## [Requirement]
Your task is to copy every line below that contains the word "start".
*** Data for this exercise Section Begins ***
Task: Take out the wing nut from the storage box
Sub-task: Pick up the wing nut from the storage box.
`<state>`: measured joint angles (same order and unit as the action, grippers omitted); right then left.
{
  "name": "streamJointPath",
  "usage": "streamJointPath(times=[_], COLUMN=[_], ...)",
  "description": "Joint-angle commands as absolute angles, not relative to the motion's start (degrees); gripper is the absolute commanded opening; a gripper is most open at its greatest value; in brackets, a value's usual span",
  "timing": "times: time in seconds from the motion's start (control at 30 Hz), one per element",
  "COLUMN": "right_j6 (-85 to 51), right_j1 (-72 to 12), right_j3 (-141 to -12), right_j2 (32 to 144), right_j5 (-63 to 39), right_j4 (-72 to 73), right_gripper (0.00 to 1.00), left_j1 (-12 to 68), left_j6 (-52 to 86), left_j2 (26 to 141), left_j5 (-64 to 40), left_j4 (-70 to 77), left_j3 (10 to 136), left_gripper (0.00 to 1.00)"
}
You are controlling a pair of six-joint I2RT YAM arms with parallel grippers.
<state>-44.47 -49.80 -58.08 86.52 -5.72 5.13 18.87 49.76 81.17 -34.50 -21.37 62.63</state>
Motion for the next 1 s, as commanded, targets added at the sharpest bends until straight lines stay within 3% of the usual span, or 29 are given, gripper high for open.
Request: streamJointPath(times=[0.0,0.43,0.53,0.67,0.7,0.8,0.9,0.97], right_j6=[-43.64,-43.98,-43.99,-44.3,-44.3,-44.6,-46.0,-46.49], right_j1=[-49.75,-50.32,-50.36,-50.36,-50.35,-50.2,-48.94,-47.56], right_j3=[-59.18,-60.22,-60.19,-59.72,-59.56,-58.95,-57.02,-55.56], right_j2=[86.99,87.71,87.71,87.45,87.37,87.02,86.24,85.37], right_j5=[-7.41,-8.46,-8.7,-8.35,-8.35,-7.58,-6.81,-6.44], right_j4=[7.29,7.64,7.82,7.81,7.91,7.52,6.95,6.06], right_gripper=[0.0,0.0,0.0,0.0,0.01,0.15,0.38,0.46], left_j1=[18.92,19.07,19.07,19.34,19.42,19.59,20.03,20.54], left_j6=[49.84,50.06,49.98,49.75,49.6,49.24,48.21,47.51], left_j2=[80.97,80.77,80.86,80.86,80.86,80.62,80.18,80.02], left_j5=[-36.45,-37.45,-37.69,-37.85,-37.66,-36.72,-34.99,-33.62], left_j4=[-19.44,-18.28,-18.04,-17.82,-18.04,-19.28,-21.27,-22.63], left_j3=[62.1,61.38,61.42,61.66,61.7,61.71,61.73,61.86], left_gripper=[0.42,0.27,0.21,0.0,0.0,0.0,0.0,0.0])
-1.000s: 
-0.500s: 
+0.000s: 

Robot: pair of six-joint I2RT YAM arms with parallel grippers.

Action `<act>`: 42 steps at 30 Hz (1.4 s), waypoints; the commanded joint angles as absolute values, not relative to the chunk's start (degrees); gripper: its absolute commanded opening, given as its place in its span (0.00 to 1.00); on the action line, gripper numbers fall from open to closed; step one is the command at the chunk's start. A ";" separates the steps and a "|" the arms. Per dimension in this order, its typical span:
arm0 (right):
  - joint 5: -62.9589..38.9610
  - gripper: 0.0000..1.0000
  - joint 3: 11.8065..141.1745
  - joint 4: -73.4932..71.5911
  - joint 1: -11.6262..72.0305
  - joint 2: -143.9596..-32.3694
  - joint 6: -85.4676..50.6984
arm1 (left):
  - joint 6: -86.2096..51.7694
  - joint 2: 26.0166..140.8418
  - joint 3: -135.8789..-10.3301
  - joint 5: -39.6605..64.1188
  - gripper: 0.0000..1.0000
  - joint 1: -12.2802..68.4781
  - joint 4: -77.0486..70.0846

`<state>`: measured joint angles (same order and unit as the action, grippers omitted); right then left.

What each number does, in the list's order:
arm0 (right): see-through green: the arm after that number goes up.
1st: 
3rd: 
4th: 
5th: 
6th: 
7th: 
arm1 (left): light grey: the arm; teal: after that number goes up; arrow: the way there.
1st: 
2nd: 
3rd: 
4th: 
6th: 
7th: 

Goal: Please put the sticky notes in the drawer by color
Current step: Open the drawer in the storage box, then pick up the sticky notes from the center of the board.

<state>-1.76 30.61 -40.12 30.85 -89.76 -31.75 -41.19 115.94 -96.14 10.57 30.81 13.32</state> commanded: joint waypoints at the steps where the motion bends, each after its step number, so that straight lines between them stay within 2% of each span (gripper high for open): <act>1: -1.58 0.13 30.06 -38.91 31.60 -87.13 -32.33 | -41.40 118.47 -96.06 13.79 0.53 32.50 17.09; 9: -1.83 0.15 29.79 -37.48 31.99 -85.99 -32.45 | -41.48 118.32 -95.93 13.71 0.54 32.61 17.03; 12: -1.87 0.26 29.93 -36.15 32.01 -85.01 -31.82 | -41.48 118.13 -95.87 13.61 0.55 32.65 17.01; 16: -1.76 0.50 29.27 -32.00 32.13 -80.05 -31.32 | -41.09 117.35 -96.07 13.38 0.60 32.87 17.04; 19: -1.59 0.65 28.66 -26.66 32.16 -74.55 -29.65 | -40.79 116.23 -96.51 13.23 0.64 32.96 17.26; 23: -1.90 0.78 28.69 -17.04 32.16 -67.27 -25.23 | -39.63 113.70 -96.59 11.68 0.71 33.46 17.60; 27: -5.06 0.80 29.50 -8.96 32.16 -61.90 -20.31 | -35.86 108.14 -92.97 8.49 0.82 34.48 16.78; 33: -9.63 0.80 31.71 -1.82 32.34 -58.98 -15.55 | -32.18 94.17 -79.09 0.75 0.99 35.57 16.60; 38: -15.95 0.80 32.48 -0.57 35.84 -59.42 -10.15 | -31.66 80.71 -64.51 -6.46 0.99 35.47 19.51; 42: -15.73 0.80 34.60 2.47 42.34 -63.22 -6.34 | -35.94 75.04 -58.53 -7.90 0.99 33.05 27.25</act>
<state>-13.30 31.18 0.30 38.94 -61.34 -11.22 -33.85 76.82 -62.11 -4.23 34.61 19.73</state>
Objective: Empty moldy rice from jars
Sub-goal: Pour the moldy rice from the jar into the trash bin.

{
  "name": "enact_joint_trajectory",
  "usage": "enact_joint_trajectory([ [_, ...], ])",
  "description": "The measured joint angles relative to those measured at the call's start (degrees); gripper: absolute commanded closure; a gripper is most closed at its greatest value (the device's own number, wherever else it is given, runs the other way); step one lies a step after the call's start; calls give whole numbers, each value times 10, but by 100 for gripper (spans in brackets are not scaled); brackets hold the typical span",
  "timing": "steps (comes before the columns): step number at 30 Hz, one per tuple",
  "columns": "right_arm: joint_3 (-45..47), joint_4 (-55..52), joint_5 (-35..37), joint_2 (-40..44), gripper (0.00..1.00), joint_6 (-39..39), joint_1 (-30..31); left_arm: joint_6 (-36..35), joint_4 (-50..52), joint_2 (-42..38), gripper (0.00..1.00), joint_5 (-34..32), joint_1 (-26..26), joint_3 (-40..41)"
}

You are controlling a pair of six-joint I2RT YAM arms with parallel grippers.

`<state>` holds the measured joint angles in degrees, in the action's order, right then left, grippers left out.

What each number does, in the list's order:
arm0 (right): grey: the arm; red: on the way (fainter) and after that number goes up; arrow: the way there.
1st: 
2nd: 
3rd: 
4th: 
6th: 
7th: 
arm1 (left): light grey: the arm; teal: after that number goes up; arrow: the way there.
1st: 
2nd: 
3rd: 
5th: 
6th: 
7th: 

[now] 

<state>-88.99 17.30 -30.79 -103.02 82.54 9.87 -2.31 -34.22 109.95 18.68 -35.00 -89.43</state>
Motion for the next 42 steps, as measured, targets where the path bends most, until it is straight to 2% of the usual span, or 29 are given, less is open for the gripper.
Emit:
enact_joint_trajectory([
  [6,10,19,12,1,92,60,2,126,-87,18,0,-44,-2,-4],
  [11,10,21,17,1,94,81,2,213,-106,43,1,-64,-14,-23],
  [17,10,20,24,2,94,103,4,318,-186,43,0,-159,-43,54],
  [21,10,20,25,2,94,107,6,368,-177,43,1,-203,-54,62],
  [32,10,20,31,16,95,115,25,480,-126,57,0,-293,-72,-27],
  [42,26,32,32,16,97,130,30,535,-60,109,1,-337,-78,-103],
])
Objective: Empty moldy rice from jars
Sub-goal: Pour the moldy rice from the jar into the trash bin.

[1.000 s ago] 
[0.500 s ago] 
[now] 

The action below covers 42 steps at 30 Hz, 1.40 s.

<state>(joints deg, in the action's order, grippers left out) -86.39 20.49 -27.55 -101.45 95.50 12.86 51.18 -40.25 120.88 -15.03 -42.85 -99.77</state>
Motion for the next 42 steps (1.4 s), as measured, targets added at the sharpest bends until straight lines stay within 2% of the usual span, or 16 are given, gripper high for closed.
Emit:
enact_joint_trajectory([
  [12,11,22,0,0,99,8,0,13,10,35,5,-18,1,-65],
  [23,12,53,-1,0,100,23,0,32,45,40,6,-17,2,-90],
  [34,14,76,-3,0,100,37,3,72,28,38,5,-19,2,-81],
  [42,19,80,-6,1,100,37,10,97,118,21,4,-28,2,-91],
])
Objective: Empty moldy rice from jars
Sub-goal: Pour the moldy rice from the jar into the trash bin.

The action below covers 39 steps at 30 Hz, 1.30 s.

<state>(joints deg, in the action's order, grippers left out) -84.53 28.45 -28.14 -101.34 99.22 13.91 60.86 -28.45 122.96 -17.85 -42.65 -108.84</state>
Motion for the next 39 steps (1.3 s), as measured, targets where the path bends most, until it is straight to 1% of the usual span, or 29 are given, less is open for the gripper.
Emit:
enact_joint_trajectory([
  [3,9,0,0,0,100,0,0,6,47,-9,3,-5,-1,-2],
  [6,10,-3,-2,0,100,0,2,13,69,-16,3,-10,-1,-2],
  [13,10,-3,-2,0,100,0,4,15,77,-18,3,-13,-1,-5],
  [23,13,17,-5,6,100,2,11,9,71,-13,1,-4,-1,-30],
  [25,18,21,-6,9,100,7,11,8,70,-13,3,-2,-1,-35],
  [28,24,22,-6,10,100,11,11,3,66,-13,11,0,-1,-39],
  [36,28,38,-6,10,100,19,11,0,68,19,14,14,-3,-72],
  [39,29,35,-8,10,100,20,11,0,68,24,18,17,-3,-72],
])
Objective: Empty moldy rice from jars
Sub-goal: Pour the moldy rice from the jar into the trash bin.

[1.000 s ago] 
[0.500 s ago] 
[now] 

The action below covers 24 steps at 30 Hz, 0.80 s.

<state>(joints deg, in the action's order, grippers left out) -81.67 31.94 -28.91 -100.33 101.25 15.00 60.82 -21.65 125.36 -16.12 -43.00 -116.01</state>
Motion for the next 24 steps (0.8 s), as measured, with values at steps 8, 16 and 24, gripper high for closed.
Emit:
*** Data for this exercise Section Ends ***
## [Answer for this exercise]
  "description": "Joint-angle commands as absolute angles, not relative to the motion's start (degrees); gripper is the absolute commanded opening; a gripper is most open at its greatest value; in brackets, a value's usual span",
  "timing": "times: time in seconds from the motion's start (control at 30 Hz), one per element",
Action `<act>`: 42 steps at 30 Hz (1.4 s), waypoints; the commanded joint angles as absolute values, not relative to the chunk's start (degrees); gripper: its absolute commanded opening, given as its place in its span (0.00 to 1.00); on the action line, gripper numbers fall from open to closed; step one is the command at the chunk's start. A ";" separates the steps and a "|" the arms. Per dimension in this order, its typical span:
  "description": "The measured joint angles relative to those measured at the call's start (degrees); gripper: absolute commanded closure; a gripper is most closed at its greatest value (the device's own number, wherever else it is given, runs the other way); step one lies a step after the call's start; calls give whole numbers, each value times 10, but by 100 for gripper (spans in brackets are not scaled); brackets hold the typical span",

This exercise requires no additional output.